Caricature of Meitei Nongsha : The law is an ass
- The Sangai Express Editorial :: July 18 2011 -
hops closed after traffic crackdown and cops on bikes break the one way rule
If the law is an ass, to refer to Mr Bumble in Charles Dicken's unforgettable piece of literary work, Oliver Twist, then it presupposes that the law should apply only to those who can be brow beaten into the category of the mule and the jackass !
Reverse this and it means that the law does not apply to those who cannot be herded into the category of the mule and the jackass !
Mr Bumble is the character credited for coming out with this observation in Oliver Twist, first published in 1838 and more than a century and half later we have another character in the form of the present dispensation in Manipur which is determined to better the original.
So it stands that the law is applicable only to those category of people who can be identified as the hoi-polloi, the general public, while this same set of law can be flushed down the toilet by those who have been baptised by the spin doctors with their immunisation jabs.
The spin doctors come under the nomenclature babudom and their political bosses and they roost at the secretariat while those baptised with the immunisation shots don the khakis and can be seen strutting and throwing their weight around.
What happened at Paona bazar on July 16 is the cumulative result of a system which has encouraged the existence of two distinct class of people, one who are expected to follow the rules and regulations while the other can give a damn about the such regulations.
The institutionalisation of such a system has come to mean that social status is closely and increasingly understood through the prism of how often or how long a rope one can get to buck the rules and regulations.
This is the reason why we see police officers, political leaders, those who occupy the corridors of power and those with the connection in the right places, flouting the rules and regulations and anyone who can buck the rules and regulations inevitably climbs the ladder of social respectability.

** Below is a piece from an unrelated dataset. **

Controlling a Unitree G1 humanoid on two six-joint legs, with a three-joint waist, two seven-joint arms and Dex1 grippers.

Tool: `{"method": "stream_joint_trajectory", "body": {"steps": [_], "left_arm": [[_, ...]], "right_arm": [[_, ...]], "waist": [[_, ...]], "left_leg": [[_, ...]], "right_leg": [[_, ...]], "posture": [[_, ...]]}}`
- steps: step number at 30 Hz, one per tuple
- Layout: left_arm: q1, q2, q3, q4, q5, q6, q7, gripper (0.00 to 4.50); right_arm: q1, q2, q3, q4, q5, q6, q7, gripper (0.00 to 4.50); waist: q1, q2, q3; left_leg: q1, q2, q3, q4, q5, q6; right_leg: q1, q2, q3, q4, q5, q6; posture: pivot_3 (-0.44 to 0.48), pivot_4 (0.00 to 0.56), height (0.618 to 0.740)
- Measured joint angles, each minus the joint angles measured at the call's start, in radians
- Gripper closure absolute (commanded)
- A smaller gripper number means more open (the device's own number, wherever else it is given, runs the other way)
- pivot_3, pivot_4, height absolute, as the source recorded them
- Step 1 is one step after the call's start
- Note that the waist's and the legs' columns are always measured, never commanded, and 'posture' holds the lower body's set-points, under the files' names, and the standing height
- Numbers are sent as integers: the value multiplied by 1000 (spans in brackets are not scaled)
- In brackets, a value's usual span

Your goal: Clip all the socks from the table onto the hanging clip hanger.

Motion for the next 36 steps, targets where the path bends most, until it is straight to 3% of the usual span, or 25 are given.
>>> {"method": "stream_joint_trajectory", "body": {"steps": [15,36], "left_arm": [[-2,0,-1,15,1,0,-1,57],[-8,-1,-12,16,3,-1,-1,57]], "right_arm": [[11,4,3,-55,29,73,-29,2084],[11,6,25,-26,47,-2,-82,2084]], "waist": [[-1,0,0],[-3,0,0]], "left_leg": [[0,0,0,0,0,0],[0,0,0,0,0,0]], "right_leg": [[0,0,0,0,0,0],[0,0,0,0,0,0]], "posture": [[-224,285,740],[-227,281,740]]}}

If this does not mean that the law is an ass, what situation will qualify to have this viewpoint ? And nowhere is this so visible as the manner in which this class of people flout traffic norms as if it is their God given rights.
Seen those heavy vehicles of the security forces parked plum in the middle of the busy Thangal bazar road, or to be more precise just to the west of the popular grocery store Jalan Provisional Store ?
The traffic cop, who is otherwise a tough man while pulling up the ordinary folk is suddenly reduced to a whimpering creature when these trucks accompanied by tough looking, mustachioed men in olive greens, make themselves comfortable in the middle of the road !
The scene is just right to rewind our clock and go back to the days when popular artiste Sanaton belted out the profound "Meitei Nongsha Mamingta Ngairay." No doubt it is the system, a system which provides ample roof for the bully mentality to prosper and we all know the mindsets of the bully.
There is a reason for the overwhelming sentiment that the men in khakis are mistakes, but deliberate mistakes and a product of the heady cocktail of power, read gun power, unbridled authority and patronage from the political class.
What happened at Paona bazar on July 16 is a culmination of such a system reaching its crescendo and the picture which showed shops with their shutters closed to protest the spell of devastation wreaked by a police team ostensibly to enforce the no parking norm inside Paona bazar against some cops on their fancy bikes nonchalantly violating the one way traffic norm, fits the description of "the law is an ass."
Or is the Government going to say that the photo was digitally manipulated ? Give us a break. Other than the misplaced sense of duty exhibited by the men in uniform, what also stood out glaringly was the complete lack of cohesion and logic in the decision of the Government to crack the whip against parking in the commercial areas of Imphal.
The objective is no doubt grand. Ease the traffic movement in the commercial centres of Imphal. This is what we need but there is nothing grand nor bright in turning Paona bazar and Thangal bazar into thorough fares.
On the one hand there is a no parking norm to ease traffic and on the other hand there is a Government which cannot look beyond Imphal and thinks nothing wrong in over populating the capital with one structure after the other.
The poverty of idea is not so disappointing for it is perfectly in line with the characteristics the present dispensation has demonstrated all these years, but what cannot go down well with the people is obviously the existence of two sets of rules and regulations.
Can the cops who personally took part in carrying out "Operation All Clear" at Paona bazar, sincerely say that the no parking norm applies to their bosses and the security forces ?
Why were the boys in khakis given the idea that they can zoom around on their bikes through the one way route ? Moreover can the SPF Government really say that the parked vehicles pose more hindrance than the "cover up and then dig up and then leave it alone" exercise that has been going on for ages in front of GM Hall and Johnstone Higher Secondary School, not to speak of the other routes in Imphal.
It would have looked fair, if the over zealous cops had also rained their lathis on the JCB parked near the dug out pit in front of Johnstone Higher Secondary School. If the Government is hell bent on creating two sets of laws in the land, then we have a class of citizens who too need to be taken back to elementary schools for some lessons on civic sense.
The people would have scored much higher if only they had objected to the grand idea of the Government instead of parking their vehicles in violation of the rules and regulations. But as two hands are needed to clap, perhaps there is the need for two sides to come together and script the farce of a land that Manipur has become.